After the distributions were completed on April 30, 2005, the estate owned 70.93% of CI LLC.

CI LLC held approximately $200 million in liquid assets and various other business interests. The estate borrowed $10,750,000 from CI LLC to pay the estate tax. The interest on the promissory note was deferred for 18 years and set at a rate of 9.5% interest. The estate deducted $71,419,497 on IRS Form 706.

The IRS denied the deduction and assessed an estate tax deficiency of $42,771,587 and a generation skipping transfer tax (GSTT) deficiency of $15,899,463.

The court determined that the redemptions were very likely. The children and other entities had indicated that they wanted to receive cash for their various ownership interests.

Under Sec. 2053(a)(2) an estate may deduct administration expenses. This also may include the interest on a loan required in order to avoid a forced sale of illiquid assets. See Estate of Graegin v. Commissioner, 56 T.C.M. 387 (1988).

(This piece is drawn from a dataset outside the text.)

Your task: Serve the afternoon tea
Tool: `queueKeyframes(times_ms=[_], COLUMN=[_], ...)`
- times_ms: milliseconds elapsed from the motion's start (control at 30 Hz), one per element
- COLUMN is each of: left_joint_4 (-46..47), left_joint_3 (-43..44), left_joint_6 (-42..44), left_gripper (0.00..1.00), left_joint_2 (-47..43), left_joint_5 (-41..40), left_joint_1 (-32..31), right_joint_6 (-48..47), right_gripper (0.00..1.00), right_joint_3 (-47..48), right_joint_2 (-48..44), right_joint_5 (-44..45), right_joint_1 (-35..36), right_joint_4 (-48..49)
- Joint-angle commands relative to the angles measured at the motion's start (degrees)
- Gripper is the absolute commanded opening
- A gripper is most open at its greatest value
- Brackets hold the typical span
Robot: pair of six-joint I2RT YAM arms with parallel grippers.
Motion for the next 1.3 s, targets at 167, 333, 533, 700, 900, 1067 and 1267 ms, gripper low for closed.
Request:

However, this estate did not have a valid need to borrow funds and pay interest. The estate could have directed the revocable trust to make a distribution of liquid assets in order to pay taxes. While the estate claimed that it was necessary to retain the assets to complete decedent’s business plan to purchase operating businesses, this was not a valid reason to refuse to make distribution from the revocable trust of liquid assets to the estate. The interest deduction was denied and the deficiencies were upheld.

Applicable Federal Rate of 2.4% for June — Rev. Rul. 2017-12; 2017-23 IRB 1 (17 May 2017)

The IRS has announced the Applicable Federal Rate (AFR) for June of 2017. The AFR under Section 7520 for the month of June will be 2.4%. The rates for May of 2.4% or April of 2.6% also may be used. The highest AFR is beneficial for charitable deductions of remainder interests. The lowest AFR is best for lead trusts and life estate reserved agreements. With a gift annuity, if the annuitant desires greater tax-free payments the lowest AFR is preferable. During 2017, pooled income funds in existence less than three tax years must use a 1.2% deemed rate of return.